Los olvidadizos
Los olvidadizos
Una cosa son los olvidados y otra los olvidadizados. Y aunque uno puede militar en las dos categorías, yo soy un promotor, un defensor, un impulsor y no me acuerdo qué más de la segunda. Yo me vivo olvidando cosas.
TEXTO. NÉSTOR FENOGLIO. DIBUJO. LUIS DLUGOSZEWSKI.
Yo toda mi vida me olvidé cosas. No soy un desmemoriado liso y llano (soy más bien áspero y ondulado, valga la contradicción), la memoria se ejercita, tengo memoria selectiva y todas esas cosas lindas de ocasión que se dicen para estos casos. La diferencia entre una patología y una que no, es la conciencia que sobre ella se tenga, el grado de reincidencia y si te jode o no la vida. A mí, los olvidos no me alcanzan a joder la vida, pero me la matizan, me mantienen entretenido.
Muchas veces, los olvidos son costosos. Por ejemplo, mientras anduve en taxis y remises, muchísimas veces debí volver a casa o al laburo a recuperar o las llaves, o la agenda, o el teléfono o, ni dios lo permita, a alguien de la familia. Eso no sólo es pérdida de tiempo: es gasto, doble tarifa de taxi.
Otros olvidos costosos tienen que ver con la desaparición de algunos objetos, que se han perdido por allí y para siempre. Sospechamos esta cuestión porque de golpe no tenemos más una armónica -vecinos y familiares, agradecidos-, el cuchillo preferido o una remera con caballitos lilas y paragüitas amarillos, una monada con la ya que no podré agasajar, cromáticamente hablando, a todos mis compañeros de trabajo. El duendecito de la casa se las ha llevado por ahí y ahora hacen su vida lejos de su dueño...
Uno entiende que se va poniendo o viejo o sabio cuando no sólo perdés las cosas, sino que eso ya no te importa o ya te acostumbraste o no te flagelás más por ello. Sucede. No está ni bien ni mal, a veces los olvidos te hinchan las pelotas (perdonen ustedes) a vos o a los tuyos, pero bueno, ya está, ya pasó.
Gente que se olvida las luces encendidas del auto -y hay que llamar luego a un mecánico o a un auxilio para que te hagan arrancar nuevamente el vehículo que agotó su batería-; que se olvida las llaves del auto adentro -lo soluciona el señor cerrajero- o que se olvida dónde dejó el auto, directamente, y se soluciona con un ejercicio superior de memoria y concentración o con una larga caminata por los alrededores, mientras trata de recordar qué vehículo, marca, modelo y color tenía, el señor...

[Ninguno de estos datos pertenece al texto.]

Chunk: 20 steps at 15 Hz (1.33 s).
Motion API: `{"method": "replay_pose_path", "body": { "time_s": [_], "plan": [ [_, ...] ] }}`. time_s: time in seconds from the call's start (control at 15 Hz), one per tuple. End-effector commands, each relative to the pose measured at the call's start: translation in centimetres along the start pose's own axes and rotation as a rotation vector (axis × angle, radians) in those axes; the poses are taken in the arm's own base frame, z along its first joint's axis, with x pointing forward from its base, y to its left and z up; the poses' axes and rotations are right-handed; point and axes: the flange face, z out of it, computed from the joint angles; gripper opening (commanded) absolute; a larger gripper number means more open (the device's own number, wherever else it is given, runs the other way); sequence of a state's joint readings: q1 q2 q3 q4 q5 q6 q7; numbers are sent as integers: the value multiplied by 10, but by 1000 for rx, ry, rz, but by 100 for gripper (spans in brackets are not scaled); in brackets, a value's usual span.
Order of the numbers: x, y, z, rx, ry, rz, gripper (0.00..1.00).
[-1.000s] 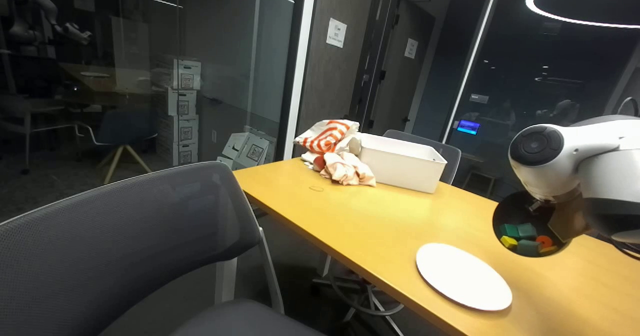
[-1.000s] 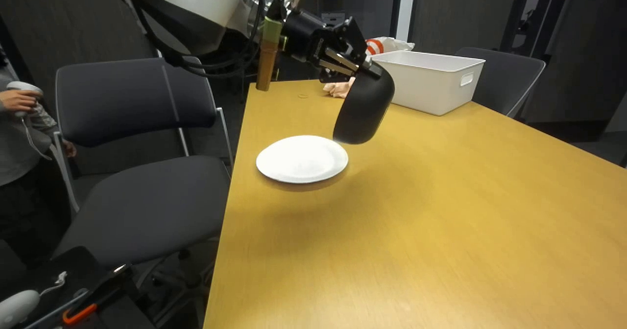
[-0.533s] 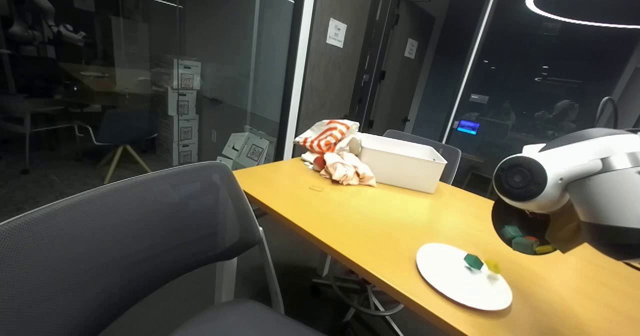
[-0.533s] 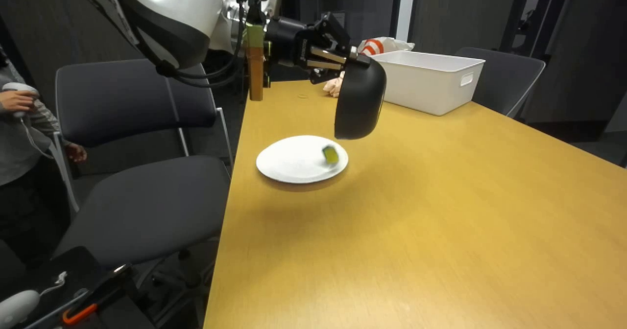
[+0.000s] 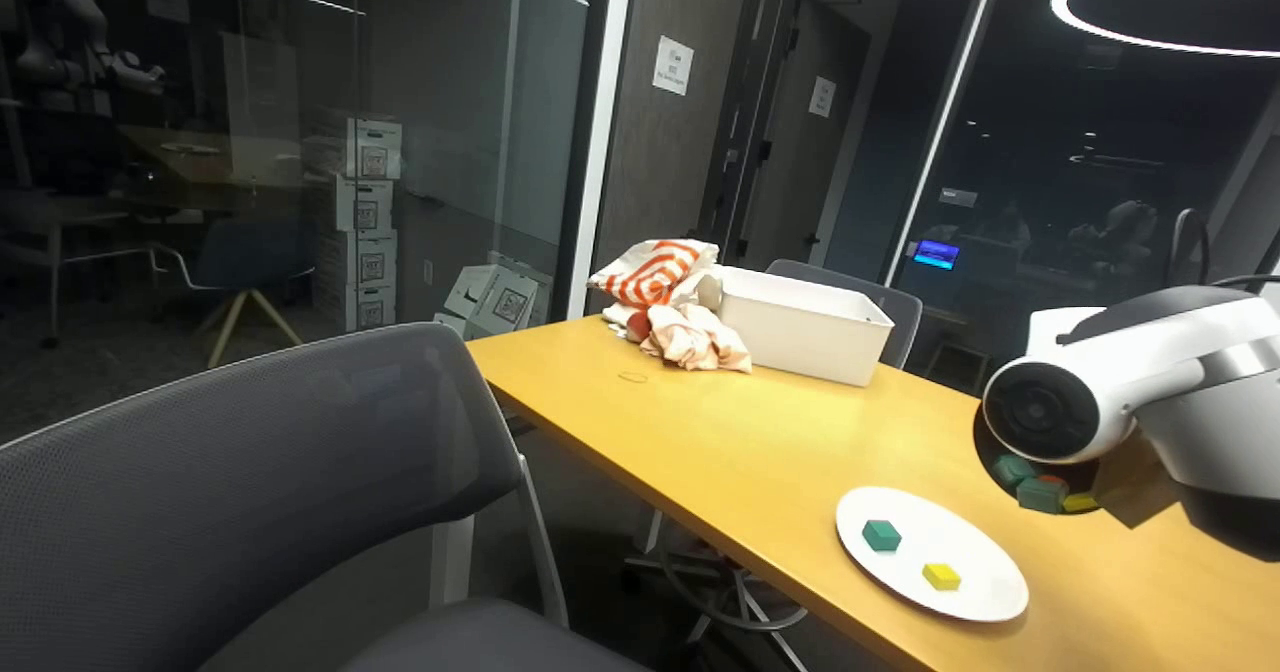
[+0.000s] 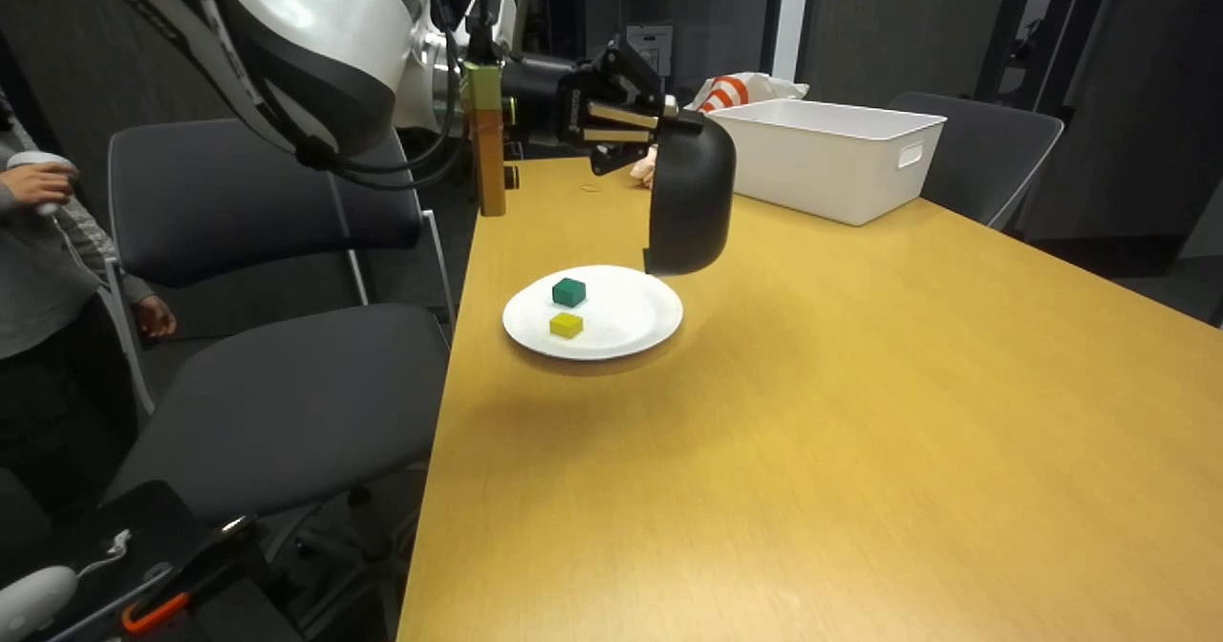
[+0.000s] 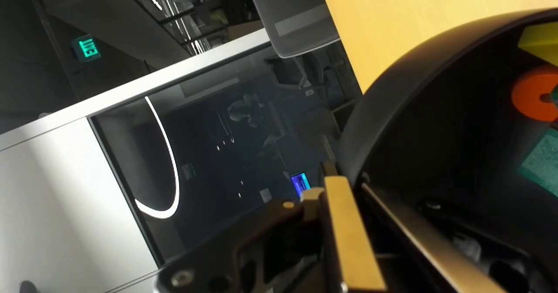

Hay olvidos simpáticos y otros jodidos; hay olviditos y olvidones; hay olvidos funcionales y otros estructurales; hay olvidos coyunturales y otros permanentes; hay olvidos sin importancia y otros que conllevan oscuras elucubraciones psicológicas porque, mi chiquito, no casualmente te olvidaste lo que te olvidaste. O lo que es peor: ¿por qué te olvidaste exactamente eso? ¿Qué cosa no querías hacer o tener para olvidarte “eso”? ¿Qué cosas insondables y terribles postula un “simple” olvido por oposición, por contraste o por lo que fuera?
Y nos vamos yendo, dignos, enhiestos, envarados y con falso aplomo. Tenía muchas más cosas para escribir sobre este tema, pero es obvio que las olvidé. Entré en la alegre etapa en que me olvido las cosas y no sólo no me preocupa sino que hasta me causa gracia y una inexplicable algarabía.
Acepto esas cuestiones con cristiana resignación, con amabilidad y con tolerancia. Ya que el olvido me va a acompañar toda la vida, ya que vino conmigo desde hace tanto y parece que piensa continuar conmigo de aquí en más, pues, he decidido aceptarlo, conocerlo, interactuar con él. Que sea mi amigo, mitad visitante, mitad anfitrión.
Así que, a ustedes les digo, no pediré más disculpas por algo tan estructural, esencial y entrañablemente mío como mis olvidos. Hay gente, admirable, que puede cambiar conductas y sufre muchísimo para cambiar cosas que, entienden, les hace mal. Los felicito. Porque en mi caso, minga no habrá más penas ni olvidos.